## Your objective
Could you give the data below again exactly, apart from the pictures?
Source data below:
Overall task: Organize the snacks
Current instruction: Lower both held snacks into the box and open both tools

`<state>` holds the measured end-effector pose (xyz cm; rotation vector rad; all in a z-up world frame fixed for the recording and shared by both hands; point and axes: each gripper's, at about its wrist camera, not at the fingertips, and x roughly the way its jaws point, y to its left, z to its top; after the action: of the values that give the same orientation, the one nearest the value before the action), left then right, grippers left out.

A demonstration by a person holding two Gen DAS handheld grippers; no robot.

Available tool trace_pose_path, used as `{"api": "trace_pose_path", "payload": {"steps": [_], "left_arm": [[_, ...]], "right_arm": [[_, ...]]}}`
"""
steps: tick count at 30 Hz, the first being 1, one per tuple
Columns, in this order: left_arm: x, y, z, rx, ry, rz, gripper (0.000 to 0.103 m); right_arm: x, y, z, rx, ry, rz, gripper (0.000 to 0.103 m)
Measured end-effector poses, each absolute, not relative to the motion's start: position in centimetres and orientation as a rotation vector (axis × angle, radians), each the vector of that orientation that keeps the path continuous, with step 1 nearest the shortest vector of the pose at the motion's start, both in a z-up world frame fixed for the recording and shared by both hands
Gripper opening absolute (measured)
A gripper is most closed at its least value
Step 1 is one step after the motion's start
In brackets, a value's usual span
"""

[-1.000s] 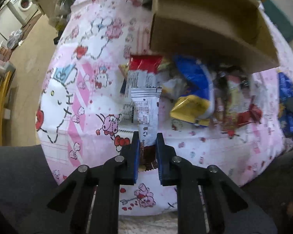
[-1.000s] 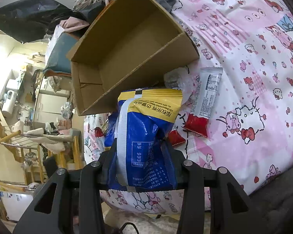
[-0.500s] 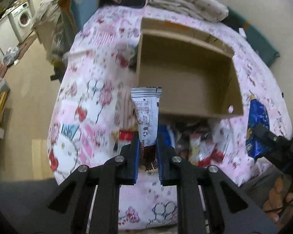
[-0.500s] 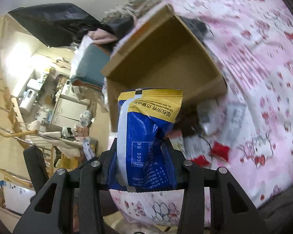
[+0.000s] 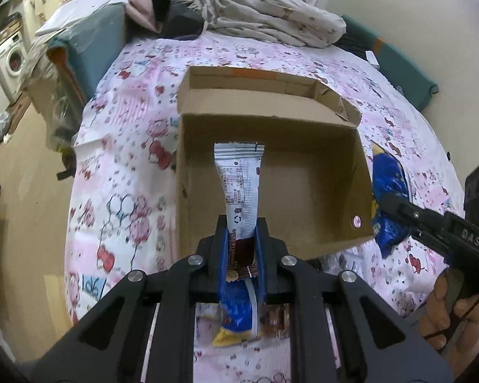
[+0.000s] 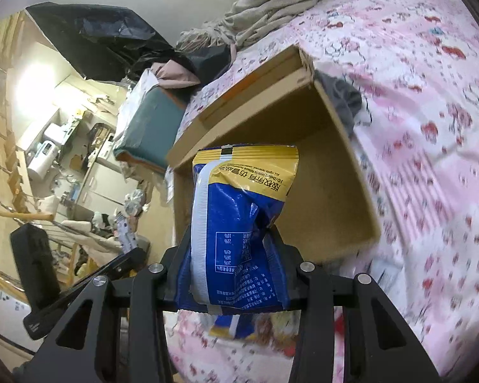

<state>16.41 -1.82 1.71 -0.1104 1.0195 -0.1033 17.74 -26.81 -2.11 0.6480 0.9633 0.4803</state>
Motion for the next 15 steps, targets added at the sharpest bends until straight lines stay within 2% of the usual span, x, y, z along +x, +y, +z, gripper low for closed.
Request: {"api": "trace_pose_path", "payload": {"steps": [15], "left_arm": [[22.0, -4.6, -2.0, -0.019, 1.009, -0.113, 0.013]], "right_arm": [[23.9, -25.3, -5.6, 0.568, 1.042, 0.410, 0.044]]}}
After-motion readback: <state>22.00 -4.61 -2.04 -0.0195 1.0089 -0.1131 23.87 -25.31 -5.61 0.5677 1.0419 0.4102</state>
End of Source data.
## Task output
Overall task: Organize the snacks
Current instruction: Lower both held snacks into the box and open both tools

`<state>` holds the measured end-effector pose (xyz cm; rotation vector rad; all in a z-up world frame fixed for the recording and shared by both hands; point and axes: each gripper's, at about its wrist camera, not at the fingertips, and x roughly the way its jaws point, y to its left, z to its top; after the action: of the values that give the same orientation, the one nearest the value before the action), left then right, grippers left out.

A demonstration by a person holding two Gen DAS handheld grippers; no robot.

Available tool trace_pose_path, used as `{"api": "trace_pose_path", "payload": {"steps": [_], "left_arm": [[_, ...]], "right_arm": [[_, ...]]}}`
"""
steps: tick count at 30 Hz, the first being 1, one per tuple
Columns, in this order: left_arm: x, y, z, rx, ry, rz, gripper (0.000 to 0.103 m); right_arm: x, y, z, rx, ry, rz, gripper (0.000 to 0.103 m)
Measured end-effector poses, each absolute, not relative to the motion's start: position in centimetres and orientation as a rotation vector (axis × angle, radians), each the vector of that orientation that keeps the path continuous, with step 1 nearest the shortest vector of the pose at the motion's start, both in a z-up world frame fixed for the recording and shared by both hands
Gripper opening absolute (measured)
A gripper is most closed at its least value
Step 1 is one step after the motion's start
In brackets, a value's usual span
"""

[-1.000s] 
[-1.000s] 
[-0.500s] 
[-0.500s] 
[+0.000s] 
[+0.000s] 

<state>16.41 -1.82 1.71 -0.1104 1.0195 -0.1033 17.74 -26.81 -2.11 0.6480 0.9633 0.4803</state>
Motion for the next 15 steps, targets added at the sharpest bends until straight lines stay within 2% of the usual span, x, y, z along +x, +y, +z, gripper low for closed.
Request: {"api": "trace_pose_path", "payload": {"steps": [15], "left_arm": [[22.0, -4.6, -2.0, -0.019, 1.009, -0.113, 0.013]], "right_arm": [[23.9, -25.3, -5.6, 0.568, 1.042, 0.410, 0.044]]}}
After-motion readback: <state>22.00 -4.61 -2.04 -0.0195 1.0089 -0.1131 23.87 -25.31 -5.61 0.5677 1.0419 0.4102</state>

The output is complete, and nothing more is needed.